帝国データバンク札幌支店は、1月の道内景気動向調査結果を発表した。景気DI(「良い」と回答した企業の割合から「悪い」とした割合を引いた数値)は前月比0・7ポイント減の40・1となり、3カ月連続で悪化した。業界別でも小売、製造を除く7業界で悪化している。
全国平均(42・1)との比較では、26カ月連続で下回った。その差は2・0ポイントで、前月から0・2ポイント縮小した。

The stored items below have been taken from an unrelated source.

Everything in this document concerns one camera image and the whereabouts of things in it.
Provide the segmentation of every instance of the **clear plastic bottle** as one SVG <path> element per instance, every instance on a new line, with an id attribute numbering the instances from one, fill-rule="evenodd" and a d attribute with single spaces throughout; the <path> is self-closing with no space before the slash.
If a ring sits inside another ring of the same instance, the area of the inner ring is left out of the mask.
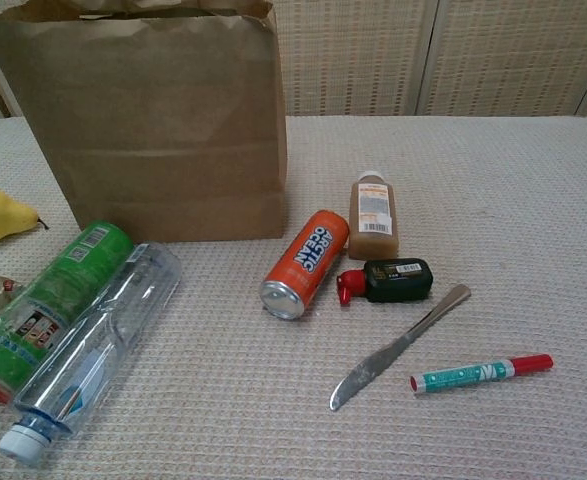
<path id="1" fill-rule="evenodd" d="M 181 270 L 166 247 L 138 245 L 13 399 L 23 416 L 0 441 L 2 453 L 34 466 L 53 440 L 82 427 L 144 325 L 168 302 Z"/>
<path id="2" fill-rule="evenodd" d="M 399 248 L 393 187 L 382 174 L 367 170 L 353 184 L 349 211 L 349 257 L 396 258 Z"/>

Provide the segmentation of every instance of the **green can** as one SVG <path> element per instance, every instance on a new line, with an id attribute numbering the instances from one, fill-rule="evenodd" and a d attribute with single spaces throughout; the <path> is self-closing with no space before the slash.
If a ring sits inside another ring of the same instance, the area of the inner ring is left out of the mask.
<path id="1" fill-rule="evenodd" d="M 110 223 L 86 228 L 0 311 L 0 402 L 7 403 L 66 336 L 133 242 Z"/>

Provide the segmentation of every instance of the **red bottle cap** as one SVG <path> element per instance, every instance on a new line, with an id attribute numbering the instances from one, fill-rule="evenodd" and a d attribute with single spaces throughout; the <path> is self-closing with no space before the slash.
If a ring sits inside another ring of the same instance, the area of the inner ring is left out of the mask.
<path id="1" fill-rule="evenodd" d="M 515 369 L 515 375 L 524 375 L 540 370 L 548 370 L 553 366 L 553 359 L 550 355 L 531 355 L 530 357 L 511 358 L 511 363 Z"/>
<path id="2" fill-rule="evenodd" d="M 364 270 L 347 270 L 337 277 L 337 295 L 340 305 L 348 305 L 351 296 L 364 295 L 366 292 L 366 279 Z"/>

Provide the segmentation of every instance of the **knife blade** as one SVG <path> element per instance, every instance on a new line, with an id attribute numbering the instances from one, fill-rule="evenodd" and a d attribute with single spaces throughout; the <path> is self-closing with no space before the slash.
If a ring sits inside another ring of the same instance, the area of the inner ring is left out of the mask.
<path id="1" fill-rule="evenodd" d="M 460 284 L 453 287 L 448 295 L 433 310 L 427 313 L 422 320 L 413 325 L 409 331 L 358 363 L 337 387 L 335 387 L 331 395 L 329 408 L 336 412 L 351 397 L 390 367 L 397 357 L 431 325 L 470 296 L 471 290 L 466 285 Z"/>

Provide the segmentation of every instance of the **orange can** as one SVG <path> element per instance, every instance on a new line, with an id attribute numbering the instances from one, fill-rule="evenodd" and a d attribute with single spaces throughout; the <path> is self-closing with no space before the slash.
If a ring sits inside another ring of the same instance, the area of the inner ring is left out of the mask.
<path id="1" fill-rule="evenodd" d="M 262 282 L 266 309 L 284 320 L 302 316 L 348 236 L 342 217 L 328 210 L 315 213 Z"/>

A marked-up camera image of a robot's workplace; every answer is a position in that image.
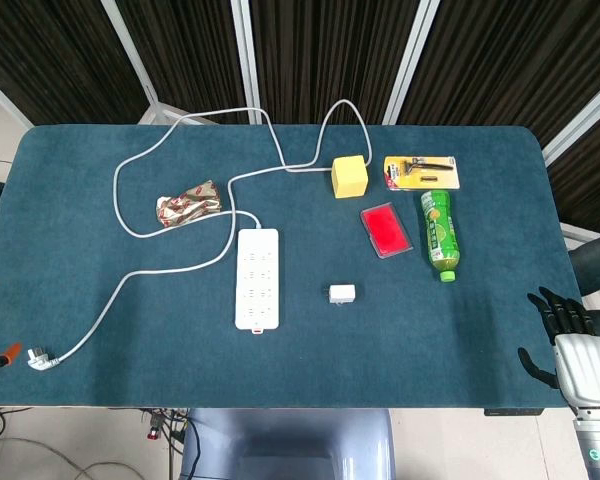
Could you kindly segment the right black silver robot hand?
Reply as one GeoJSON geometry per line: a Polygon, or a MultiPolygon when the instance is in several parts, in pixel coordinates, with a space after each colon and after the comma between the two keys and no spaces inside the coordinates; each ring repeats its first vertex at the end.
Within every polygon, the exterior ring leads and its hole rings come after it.
{"type": "Polygon", "coordinates": [[[541,287],[528,300],[540,314],[553,352],[555,370],[539,368],[520,347],[518,358],[532,378],[559,390],[574,410],[600,409],[600,311],[541,287]]]}

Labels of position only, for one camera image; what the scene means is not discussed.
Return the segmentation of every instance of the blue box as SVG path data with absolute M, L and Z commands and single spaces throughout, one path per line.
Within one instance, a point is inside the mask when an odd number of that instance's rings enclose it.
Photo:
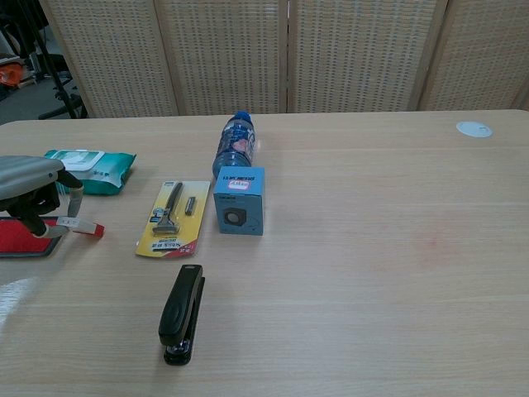
M 222 167 L 213 198 L 221 233 L 263 235 L 264 168 Z

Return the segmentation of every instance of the yellow razor package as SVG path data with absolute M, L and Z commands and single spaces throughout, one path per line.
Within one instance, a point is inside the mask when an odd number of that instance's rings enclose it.
M 197 249 L 208 191 L 208 181 L 164 182 L 136 254 L 154 258 L 192 255 Z

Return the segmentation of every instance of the wooden table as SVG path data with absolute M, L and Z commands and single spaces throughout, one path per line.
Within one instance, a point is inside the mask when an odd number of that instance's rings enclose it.
M 135 243 L 165 179 L 210 179 L 227 117 L 16 122 L 0 154 L 137 152 L 105 225 L 44 260 L 2 261 L 0 395 L 529 395 L 529 112 L 255 116 L 262 237 L 195 257 Z M 489 139 L 457 132 L 485 122 Z M 180 266 L 204 266 L 193 358 L 157 328 Z

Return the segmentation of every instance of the plastic water bottle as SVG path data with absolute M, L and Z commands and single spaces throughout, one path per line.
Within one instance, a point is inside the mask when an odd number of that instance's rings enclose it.
M 212 167 L 215 179 L 223 166 L 251 167 L 254 145 L 255 132 L 250 114 L 243 111 L 235 113 L 222 130 Z

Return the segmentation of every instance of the razor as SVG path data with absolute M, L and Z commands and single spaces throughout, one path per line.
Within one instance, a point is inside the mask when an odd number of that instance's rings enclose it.
M 180 199 L 180 194 L 182 193 L 182 182 L 178 182 L 174 187 L 173 191 L 167 199 L 167 204 L 165 205 L 164 214 L 160 221 L 152 228 L 154 234 L 176 234 L 179 232 L 180 226 L 171 220 L 171 213 L 176 207 Z

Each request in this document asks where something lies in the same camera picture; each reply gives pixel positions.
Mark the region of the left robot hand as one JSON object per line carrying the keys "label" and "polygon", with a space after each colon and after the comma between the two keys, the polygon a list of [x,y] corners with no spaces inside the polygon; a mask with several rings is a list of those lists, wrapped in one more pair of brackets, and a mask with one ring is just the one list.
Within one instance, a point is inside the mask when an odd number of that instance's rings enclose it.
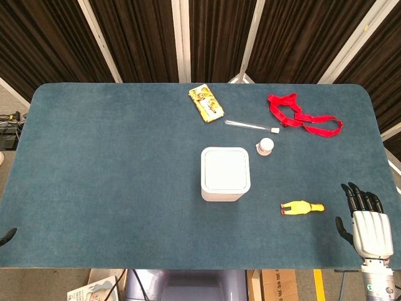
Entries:
{"label": "left robot hand", "polygon": [[9,242],[17,232],[17,228],[11,228],[3,237],[0,238],[0,246],[5,245]]}

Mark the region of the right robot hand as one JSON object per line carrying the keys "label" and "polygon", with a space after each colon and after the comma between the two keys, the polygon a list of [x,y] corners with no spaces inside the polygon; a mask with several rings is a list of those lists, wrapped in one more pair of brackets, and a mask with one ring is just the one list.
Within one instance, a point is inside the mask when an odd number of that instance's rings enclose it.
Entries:
{"label": "right robot hand", "polygon": [[393,255],[393,239],[390,220],[384,213],[381,200],[369,191],[362,191],[356,184],[341,184],[348,203],[353,231],[348,232],[337,216],[338,234],[367,262],[379,261],[388,265]]}

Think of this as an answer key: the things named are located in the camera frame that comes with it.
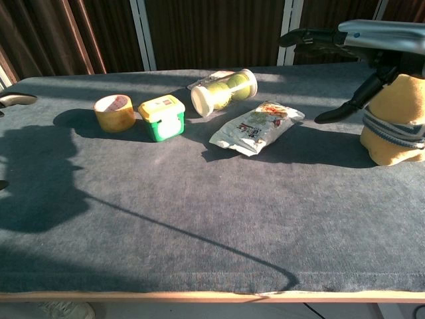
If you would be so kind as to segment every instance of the shoe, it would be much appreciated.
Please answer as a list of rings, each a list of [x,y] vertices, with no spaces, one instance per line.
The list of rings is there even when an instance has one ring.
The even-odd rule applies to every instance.
[[[39,308],[50,319],[95,319],[94,310],[87,302],[41,302]]]

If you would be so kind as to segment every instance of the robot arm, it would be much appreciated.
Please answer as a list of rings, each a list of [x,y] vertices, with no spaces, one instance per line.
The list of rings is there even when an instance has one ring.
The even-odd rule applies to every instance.
[[[319,124],[338,122],[355,113],[391,84],[399,74],[425,78],[425,25],[389,21],[353,20],[338,31],[296,29],[280,38],[281,47],[296,45],[295,52],[317,56],[337,53],[360,57],[377,71],[336,110],[320,114]]]

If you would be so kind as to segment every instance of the plastic wrapper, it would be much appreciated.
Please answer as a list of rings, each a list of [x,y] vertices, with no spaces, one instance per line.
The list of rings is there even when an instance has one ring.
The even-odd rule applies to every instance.
[[[246,156],[256,155],[303,118],[304,114],[293,108],[264,102],[255,110],[227,122],[211,137],[210,143]]]

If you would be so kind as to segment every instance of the yellow ball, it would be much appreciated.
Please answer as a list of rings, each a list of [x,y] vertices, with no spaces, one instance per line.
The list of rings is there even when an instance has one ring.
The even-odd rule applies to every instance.
[[[245,82],[248,82],[249,79],[244,76],[243,74],[235,74],[234,76],[231,76],[228,81],[227,85],[229,88],[234,88],[235,86],[244,84]],[[245,100],[247,97],[249,97],[251,92],[250,85],[246,83],[246,86],[244,88],[241,88],[237,90],[236,92],[233,92],[232,98],[235,100]]]
[[[214,109],[221,110],[230,102],[232,94],[226,83],[216,82],[207,86],[208,91],[214,98]]]

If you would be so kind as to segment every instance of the tape roll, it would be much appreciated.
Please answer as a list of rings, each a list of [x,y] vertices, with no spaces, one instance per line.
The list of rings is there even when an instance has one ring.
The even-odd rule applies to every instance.
[[[135,123],[133,105],[126,95],[109,95],[94,104],[94,112],[105,132],[122,132]]]

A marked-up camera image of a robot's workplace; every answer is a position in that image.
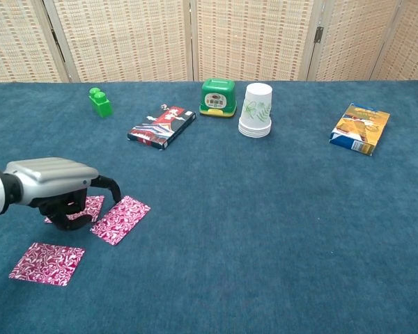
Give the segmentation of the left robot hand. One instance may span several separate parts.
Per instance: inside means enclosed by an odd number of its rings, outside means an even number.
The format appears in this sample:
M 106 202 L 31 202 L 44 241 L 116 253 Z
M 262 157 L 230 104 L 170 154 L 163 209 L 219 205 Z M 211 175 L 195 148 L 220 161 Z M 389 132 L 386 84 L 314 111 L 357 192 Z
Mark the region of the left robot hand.
M 92 221 L 89 214 L 68 218 L 85 210 L 88 188 L 110 190 L 115 203 L 122 198 L 113 179 L 86 164 L 60 157 L 11 161 L 1 176 L 10 191 L 6 204 L 37 208 L 64 231 L 78 230 Z

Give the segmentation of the pink patterned coaster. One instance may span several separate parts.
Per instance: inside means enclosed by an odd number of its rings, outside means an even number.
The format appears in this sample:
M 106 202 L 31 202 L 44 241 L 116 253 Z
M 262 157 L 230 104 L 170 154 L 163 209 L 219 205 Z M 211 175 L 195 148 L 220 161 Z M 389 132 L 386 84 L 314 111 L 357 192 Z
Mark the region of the pink patterned coaster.
M 104 196 L 72 196 L 45 205 L 41 213 L 45 221 L 53 223 L 60 230 L 77 230 L 96 222 Z
M 65 287 L 85 254 L 83 248 L 34 242 L 8 277 Z
M 108 244 L 116 246 L 149 211 L 148 205 L 124 196 L 90 231 Z

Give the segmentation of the green toy building brick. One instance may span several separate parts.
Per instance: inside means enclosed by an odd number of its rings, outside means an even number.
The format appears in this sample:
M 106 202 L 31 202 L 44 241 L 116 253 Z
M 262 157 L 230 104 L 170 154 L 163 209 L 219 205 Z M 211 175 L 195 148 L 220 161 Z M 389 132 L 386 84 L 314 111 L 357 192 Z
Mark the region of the green toy building brick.
M 111 102 L 108 100 L 106 93 L 100 88 L 91 88 L 88 92 L 88 98 L 90 99 L 93 110 L 101 118 L 106 118 L 113 114 Z

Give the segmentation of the black and red cardboard box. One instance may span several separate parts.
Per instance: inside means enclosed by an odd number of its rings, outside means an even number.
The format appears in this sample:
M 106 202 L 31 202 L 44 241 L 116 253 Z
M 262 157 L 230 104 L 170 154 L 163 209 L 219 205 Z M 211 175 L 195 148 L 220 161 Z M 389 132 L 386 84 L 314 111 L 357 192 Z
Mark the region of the black and red cardboard box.
M 157 113 L 144 118 L 127 133 L 127 139 L 165 150 L 194 120 L 196 113 L 178 106 L 162 104 Z

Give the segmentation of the woven bamboo screen panel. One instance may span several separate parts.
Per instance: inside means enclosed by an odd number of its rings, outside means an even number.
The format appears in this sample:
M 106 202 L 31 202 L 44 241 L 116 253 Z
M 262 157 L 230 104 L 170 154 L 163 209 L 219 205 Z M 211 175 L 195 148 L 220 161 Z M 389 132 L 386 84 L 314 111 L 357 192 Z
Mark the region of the woven bamboo screen panel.
M 308 81 L 366 81 L 376 64 L 400 0 L 317 0 Z
M 0 0 L 0 83 L 69 81 L 43 0 Z
M 70 82 L 191 81 L 190 0 L 42 0 Z
M 192 78 L 305 81 L 324 0 L 186 0 Z
M 418 80 L 418 0 L 400 0 L 371 80 Z

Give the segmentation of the blue table cloth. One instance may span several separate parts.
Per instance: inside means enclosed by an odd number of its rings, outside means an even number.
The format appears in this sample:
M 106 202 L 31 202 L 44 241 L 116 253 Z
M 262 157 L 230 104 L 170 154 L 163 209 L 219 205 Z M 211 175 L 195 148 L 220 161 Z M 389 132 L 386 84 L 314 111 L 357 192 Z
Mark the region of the blue table cloth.
M 272 83 L 272 129 L 198 116 L 165 150 L 127 132 L 198 82 L 0 83 L 0 168 L 55 156 L 149 213 L 116 246 L 35 209 L 0 216 L 0 334 L 418 334 L 418 81 Z M 350 103 L 390 114 L 368 156 L 329 142 Z M 67 286 L 8 277 L 34 242 L 83 248 Z

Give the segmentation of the green plastic container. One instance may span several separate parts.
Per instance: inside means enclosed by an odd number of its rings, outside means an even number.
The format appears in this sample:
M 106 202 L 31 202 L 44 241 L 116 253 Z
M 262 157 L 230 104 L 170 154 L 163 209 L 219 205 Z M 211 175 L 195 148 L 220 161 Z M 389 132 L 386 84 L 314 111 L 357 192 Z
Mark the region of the green plastic container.
M 233 80 L 209 78 L 203 82 L 199 106 L 201 114 L 230 118 L 235 115 L 237 105 Z

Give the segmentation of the white paper cup stack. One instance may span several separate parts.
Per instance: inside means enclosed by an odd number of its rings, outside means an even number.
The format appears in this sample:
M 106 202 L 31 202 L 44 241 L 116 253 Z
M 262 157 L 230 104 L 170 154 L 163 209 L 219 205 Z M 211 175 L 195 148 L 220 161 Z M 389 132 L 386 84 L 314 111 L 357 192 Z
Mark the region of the white paper cup stack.
M 272 126 L 271 108 L 272 87 L 259 82 L 248 84 L 238 121 L 240 133 L 251 138 L 267 136 Z

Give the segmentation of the yellow and blue snack box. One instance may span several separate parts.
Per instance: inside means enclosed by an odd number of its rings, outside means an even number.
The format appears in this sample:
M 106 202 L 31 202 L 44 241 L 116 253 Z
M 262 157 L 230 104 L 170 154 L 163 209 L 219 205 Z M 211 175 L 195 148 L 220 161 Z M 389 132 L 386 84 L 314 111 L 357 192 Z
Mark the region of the yellow and blue snack box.
M 333 128 L 329 142 L 372 156 L 389 118 L 385 111 L 350 103 Z

規模別では、大企業が前月比1・2ポイント減の41・0となり、2カ月ぶりに悪化。中小企業も0・6ポイント減の39・9と40台を割り、3カ月連続で悪化。中小企業のうち小規模企業は0・7ポイント減の39・9となり、8カ月ぶりに40台を割った。大企業と中小企業の格差は1・1ポイントとなり、前月から0・6ポイント縮小した。
業界別では、農・林・水産、金融、建設、不動産、卸売、運輸・倉庫、サービスの7業界が前月から悪化。特に農・林・水産は6・6ポイント下降して24・5となり、業界では最も低い水準に。一方、小売は3カ月ぶりに改善し、3・4ポイント増の36・7。製造も1・3ポイント増の40・3となり、2カ月ぶりに改善した。
先行き見通しは、「3カ月後」が42・1(前月調査41・1)、「6カ月後」が43・2(同42・3)、「1年後」が43・7(同43・2)。3指標とも前月調査から改善予想となった。
企業からは「物価や光熱費の上昇が月単位のため、1カ月先すら読めない状況」(農・林・水産)などの声が上がっている。同支店では「複合的な要因で進む物価上昇への警戒感は幅広い業界で高まっており、北海道の景況感は一進一退の状況が続くとみられる」と指摘している。
調査は1月18~31日、道内企業1196社を対象にインターネットで実施。564社から回答を得た(回答率47・2%)。